Much has been made in the media in the past few weeks of the Government’s AI action plan, unveiled at the end of January. Many have hailed the plan as a marker in the sand and welcome it as a forward thinking move towards supporting the advancement of the technology (not to mention positioning the UK as the ‘AI superpower’ of Starmer’s vision). Others have branded it a white elephant. Just last week, writing in The Times with an unsurprising lack of enthusiasm, leader of the opposition Kemi Badenoch described Labour’s general approach to AI as “a mess” which threatened to “stifle innovation” through overregulation. But which is it - white elephant or marker in the sand?
At MetadataWorks, we strive to help our customers use their data for good and naturally, we are in favour of any formal plans to support and invest in critical infrastructure that will put the UK at the forefront of the AI revolution - particularly when comes to investment into the underlying data resources that AI is reliant upon. That said, it’s a complicated topic with many nuances to consider.
Metadata management is essential for a self-sustaining AI cycle. To be effectively harvested, input, and processed by AI technologies, data must be findable, accessible, interoperable, and reusable (FAIR). In turn, AI algorithms should also follow FAIR principles to ensure maximum utility, transparency, and accountability.
According to recent research conducted by OneAdvanced, approximately one third of businesses have reported that their attempts to integrate artificial intelligence into their operations have failed. Clearly a robust strategy is needed in order to increase successful adoption and improve outcomes on any notable scale.
The plan in short
The UK government's AI Opportunities Action Plan outlines a strategy to position the UK as a global leader in artificial intelligence. Developed by tech entrepreneur Matt Clifford, the plan comprises 50 recommendations which can be broadly split into three topics; investing in AI Foundations, Promoting AI Adoption Across Sectors and Ensuring Homegrown AI Leadership.
I’m happy to see a good chunk of the plan looks at the foundations of AI. The document for example emphasizes the need to build secure and sustainable AI infrastructure, including a significant expansion of computational power, increasing government-owned AI computing capacity twentyfold by 2030 and constructing a new supercomputer to support academia and public services. Most notably, from a MetadataWorks point of view, the establishment of a National Data Library is proposed. This library aims to provide researchers and companies with access to valuable public sector datasets, facilitating advancements in various sectors – healthcare as a prime example. This is certainly an admirable aim, and an ideology that has been around for some time – that said, pragmatically it is no easy feat.
The National Data Library
The National Data Library (NDL) is, without a doubt, a cornerstone of the broader success plan outlined by the government. The official statement underscores this by declaring: “We will responsibly, securely, and ethically unlock the value of public sector data assets to support AI research and innovation through the creation of the National Data Library and the government’s wider data access policy.”
It’s encouraging to see significant engagement with the data and metadata community so far. However, while the vision is promising, there is currently a noticeable lack of detail regarding the implementation—particularly the ‘how.’ We anticipate more concrete information to emerge over the coming months.
For now, I'd like to offer my view on the Key Principles for NDL’s Success:
The EU’s progress with DCAT metadata profiles for descriptive data sets a strong precedent. The UK could benefit by aligning with these standards while establishing clear domain-specific terminologies and robust governance frameworks to improve and manage them going forward.
Conclusion
To fully realise the value of public sector data assets, the NDL must move beyond high-level ambitions and adopt a strategic, outcome-driven approach. This requires a strong foundation in interoperability, stakeholder collaboration, and measurable impact.

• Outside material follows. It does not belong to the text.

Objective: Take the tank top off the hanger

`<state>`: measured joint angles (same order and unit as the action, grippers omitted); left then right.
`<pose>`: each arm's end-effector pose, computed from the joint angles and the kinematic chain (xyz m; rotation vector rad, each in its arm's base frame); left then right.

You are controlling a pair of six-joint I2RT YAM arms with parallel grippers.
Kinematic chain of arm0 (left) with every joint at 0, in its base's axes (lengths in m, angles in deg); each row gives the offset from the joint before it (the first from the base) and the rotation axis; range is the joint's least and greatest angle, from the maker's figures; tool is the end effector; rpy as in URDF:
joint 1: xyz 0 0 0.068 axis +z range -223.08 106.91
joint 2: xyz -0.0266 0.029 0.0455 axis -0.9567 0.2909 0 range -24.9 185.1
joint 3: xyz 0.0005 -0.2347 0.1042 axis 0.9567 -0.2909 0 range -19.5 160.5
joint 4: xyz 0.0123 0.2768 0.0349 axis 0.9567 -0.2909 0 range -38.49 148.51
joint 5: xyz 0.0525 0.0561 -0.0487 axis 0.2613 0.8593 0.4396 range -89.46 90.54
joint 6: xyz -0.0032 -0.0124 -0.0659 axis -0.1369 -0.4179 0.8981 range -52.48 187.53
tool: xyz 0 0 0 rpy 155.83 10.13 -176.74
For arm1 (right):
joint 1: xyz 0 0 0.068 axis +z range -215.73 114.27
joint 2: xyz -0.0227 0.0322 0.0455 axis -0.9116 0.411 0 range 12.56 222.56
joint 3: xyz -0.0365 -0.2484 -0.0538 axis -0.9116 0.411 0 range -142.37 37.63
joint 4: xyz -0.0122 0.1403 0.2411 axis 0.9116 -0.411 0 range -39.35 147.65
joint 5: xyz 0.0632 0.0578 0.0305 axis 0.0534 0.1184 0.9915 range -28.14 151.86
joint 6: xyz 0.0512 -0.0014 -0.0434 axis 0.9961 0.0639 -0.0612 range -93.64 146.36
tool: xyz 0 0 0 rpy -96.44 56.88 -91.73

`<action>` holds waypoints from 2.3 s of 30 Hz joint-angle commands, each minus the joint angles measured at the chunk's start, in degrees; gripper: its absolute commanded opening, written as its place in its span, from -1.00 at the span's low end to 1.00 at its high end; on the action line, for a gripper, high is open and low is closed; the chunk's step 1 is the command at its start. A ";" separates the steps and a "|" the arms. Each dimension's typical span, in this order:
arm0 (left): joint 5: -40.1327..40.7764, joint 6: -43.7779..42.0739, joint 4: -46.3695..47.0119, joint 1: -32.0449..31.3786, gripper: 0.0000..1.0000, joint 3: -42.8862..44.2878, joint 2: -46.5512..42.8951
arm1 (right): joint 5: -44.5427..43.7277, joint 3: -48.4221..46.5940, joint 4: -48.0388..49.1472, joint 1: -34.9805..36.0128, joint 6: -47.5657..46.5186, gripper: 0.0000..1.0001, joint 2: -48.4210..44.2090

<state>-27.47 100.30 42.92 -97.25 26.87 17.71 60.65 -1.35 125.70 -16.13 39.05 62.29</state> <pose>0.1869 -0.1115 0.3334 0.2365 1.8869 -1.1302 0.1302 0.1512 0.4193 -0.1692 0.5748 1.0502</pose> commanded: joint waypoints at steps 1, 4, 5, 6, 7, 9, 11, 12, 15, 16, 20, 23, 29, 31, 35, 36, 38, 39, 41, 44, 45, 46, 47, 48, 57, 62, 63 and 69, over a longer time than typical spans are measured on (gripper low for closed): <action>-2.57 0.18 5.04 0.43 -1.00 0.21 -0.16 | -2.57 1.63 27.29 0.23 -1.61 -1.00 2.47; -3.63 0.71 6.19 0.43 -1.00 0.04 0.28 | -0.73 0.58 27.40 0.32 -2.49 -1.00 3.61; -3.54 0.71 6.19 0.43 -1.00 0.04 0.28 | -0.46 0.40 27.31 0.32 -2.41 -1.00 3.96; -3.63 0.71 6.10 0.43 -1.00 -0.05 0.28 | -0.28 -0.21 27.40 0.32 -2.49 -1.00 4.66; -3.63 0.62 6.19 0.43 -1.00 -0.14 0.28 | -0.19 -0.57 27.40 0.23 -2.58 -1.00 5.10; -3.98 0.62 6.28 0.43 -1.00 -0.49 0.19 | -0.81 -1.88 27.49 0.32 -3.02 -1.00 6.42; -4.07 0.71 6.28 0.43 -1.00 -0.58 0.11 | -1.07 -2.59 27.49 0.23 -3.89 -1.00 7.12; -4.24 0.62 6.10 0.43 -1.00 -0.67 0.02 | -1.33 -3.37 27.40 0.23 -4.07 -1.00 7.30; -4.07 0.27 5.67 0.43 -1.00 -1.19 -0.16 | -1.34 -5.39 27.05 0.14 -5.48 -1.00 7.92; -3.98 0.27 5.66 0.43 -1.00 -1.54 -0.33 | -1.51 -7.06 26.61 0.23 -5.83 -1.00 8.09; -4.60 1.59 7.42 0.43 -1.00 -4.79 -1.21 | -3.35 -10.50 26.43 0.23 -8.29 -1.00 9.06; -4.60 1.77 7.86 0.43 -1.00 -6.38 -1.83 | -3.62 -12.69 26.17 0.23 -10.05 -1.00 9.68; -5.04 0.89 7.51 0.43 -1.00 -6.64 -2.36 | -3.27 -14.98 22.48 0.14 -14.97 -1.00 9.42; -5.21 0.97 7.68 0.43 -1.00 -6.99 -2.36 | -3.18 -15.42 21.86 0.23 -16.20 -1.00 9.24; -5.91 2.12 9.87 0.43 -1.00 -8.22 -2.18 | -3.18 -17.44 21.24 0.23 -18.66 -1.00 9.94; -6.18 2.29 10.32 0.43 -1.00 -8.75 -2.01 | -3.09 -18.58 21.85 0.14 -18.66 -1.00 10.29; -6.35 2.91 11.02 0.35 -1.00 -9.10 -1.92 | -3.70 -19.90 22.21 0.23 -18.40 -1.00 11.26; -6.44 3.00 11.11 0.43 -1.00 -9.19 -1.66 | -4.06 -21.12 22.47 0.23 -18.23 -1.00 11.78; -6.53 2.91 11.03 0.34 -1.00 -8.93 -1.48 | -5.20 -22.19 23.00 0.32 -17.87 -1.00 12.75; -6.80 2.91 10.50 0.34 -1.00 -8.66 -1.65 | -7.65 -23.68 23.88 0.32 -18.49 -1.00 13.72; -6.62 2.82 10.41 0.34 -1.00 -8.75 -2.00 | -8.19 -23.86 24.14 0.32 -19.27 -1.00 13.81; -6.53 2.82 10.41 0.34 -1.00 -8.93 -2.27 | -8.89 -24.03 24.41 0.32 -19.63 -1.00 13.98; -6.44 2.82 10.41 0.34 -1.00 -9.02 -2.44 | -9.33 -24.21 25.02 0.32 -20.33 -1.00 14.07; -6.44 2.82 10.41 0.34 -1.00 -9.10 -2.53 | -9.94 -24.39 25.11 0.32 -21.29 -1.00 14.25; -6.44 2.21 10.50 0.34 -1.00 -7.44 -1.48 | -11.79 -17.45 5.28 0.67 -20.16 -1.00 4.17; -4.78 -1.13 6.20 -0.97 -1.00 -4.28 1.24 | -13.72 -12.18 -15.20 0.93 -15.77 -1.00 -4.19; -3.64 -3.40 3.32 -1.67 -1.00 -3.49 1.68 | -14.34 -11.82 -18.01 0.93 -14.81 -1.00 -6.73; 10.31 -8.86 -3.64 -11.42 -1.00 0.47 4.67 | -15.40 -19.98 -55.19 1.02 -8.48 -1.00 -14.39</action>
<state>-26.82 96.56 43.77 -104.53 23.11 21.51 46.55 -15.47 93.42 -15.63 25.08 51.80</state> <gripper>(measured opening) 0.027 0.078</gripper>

Metadata management is fundamental to this sustainable AI ecosystem, ensuring both data and algorithms follow FAIR principles—findable, accessible, interoperable, and reusable—to enhance utility, transparency, and accountability. This is exactly what we at MetadataWorks do—bridging the gap between data and impact, enabling our clients to unlock data’s full potential for the benefit of society.
By establishing clear standards and cultivating a culture of data excellence, the NDL can evolve into a transformative asset, accelerating AI research, driving innovation, and delivering real societal value.
What next?
In my view, the AI Opportunities Action Plan marks a positive start in terms of backing AI technology, however, more detail and further work is needed on standardising data across government research and linking to private sector data to make the plan a success. Further, I hope that data hubs such as ADR UK, SDR UK and HDR UK are considered by the powers that be to be fundamental to the success of the National Data Library and therefore the action plan as a whole.